I ride since 2007 and now I'm 31 years old, so I don't wanna to broke my neck tryng corks or something similar, all I want to do is to have fun and improve on the ground, some little jumps and drops in the powder.. for me is enought :laugh:

PS
I hate rail and boxes :dunno:


----------



## tokyo_dom (Jan 7, 2013)

I wish i could ride with a group like yours! Looks like a lot of fun  probably a level above what i can do now, but motivation keeps you improving.

I am 35, and after breaking my collarbone and wrist in my last fall i decided to stop trying for the bigger jumps. But i still want to be able to complete a wildcat (backflip) on smaller jumps/natural features. Maybe also a corked 360. No doubles though lol

And rails/boxes can be fun!
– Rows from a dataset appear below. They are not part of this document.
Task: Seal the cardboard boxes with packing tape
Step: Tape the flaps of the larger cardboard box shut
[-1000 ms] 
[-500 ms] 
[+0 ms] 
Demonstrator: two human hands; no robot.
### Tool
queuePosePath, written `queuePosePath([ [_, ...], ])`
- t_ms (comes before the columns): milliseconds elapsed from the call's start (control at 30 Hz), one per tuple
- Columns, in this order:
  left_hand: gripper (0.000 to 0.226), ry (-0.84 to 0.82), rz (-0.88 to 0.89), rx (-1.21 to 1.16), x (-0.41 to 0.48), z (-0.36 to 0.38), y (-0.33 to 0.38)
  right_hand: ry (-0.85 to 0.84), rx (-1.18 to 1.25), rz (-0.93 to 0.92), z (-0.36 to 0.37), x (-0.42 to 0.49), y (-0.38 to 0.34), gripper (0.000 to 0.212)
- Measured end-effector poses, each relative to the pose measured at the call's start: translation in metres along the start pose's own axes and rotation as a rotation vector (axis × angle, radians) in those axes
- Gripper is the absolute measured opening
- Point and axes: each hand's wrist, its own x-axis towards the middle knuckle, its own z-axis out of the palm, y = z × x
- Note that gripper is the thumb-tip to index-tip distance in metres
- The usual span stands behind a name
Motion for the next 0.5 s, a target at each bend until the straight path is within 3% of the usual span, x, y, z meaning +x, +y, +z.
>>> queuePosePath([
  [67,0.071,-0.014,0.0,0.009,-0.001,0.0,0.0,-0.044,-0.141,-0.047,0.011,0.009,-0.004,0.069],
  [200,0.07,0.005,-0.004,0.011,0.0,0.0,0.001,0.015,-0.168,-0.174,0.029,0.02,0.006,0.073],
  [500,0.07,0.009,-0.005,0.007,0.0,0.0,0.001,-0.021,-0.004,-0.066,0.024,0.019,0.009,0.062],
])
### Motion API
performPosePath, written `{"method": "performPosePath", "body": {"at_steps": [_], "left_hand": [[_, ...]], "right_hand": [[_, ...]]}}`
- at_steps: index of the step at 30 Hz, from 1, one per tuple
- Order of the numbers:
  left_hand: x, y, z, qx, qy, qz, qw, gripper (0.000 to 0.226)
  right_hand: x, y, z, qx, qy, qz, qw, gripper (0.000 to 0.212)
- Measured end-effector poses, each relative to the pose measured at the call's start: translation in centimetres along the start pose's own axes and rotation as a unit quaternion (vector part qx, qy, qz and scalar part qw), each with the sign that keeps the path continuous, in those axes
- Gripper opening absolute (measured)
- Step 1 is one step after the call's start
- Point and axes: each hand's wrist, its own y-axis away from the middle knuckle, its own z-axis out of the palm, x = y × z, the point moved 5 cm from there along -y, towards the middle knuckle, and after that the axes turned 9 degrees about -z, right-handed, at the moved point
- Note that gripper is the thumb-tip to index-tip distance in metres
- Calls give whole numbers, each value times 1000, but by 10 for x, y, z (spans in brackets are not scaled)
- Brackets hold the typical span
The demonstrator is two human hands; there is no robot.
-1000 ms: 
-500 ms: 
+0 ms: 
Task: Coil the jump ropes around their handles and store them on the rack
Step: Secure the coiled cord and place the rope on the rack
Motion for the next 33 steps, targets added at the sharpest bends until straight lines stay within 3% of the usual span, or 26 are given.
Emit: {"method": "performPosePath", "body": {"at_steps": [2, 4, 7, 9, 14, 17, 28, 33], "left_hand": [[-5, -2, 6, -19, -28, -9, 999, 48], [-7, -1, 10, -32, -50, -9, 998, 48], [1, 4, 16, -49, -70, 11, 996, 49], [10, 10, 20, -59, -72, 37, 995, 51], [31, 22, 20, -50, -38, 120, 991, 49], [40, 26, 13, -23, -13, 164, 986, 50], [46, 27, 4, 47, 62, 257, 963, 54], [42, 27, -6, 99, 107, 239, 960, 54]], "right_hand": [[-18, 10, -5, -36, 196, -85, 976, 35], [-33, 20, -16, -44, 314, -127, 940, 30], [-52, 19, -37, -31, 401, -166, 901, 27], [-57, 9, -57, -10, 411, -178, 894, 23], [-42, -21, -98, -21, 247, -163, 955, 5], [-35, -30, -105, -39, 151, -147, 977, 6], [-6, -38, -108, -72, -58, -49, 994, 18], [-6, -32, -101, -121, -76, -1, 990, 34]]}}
I used to be the same, I couldnt understand the thrill :dunno:
But after trying them a few more times, stomping a few 'trickier' rails (i.e. not just roll on but jump on etc), the rush is pretty awesome.

Thanks for the info on the Jacket!


----------



## Steelkeeper (Apr 11, 2012)

this is a video from season 12-13... and that was the first (and last) time I've ridden on boxes 
yes, it was fun, but i prefer the natural slopes or snow structures


----------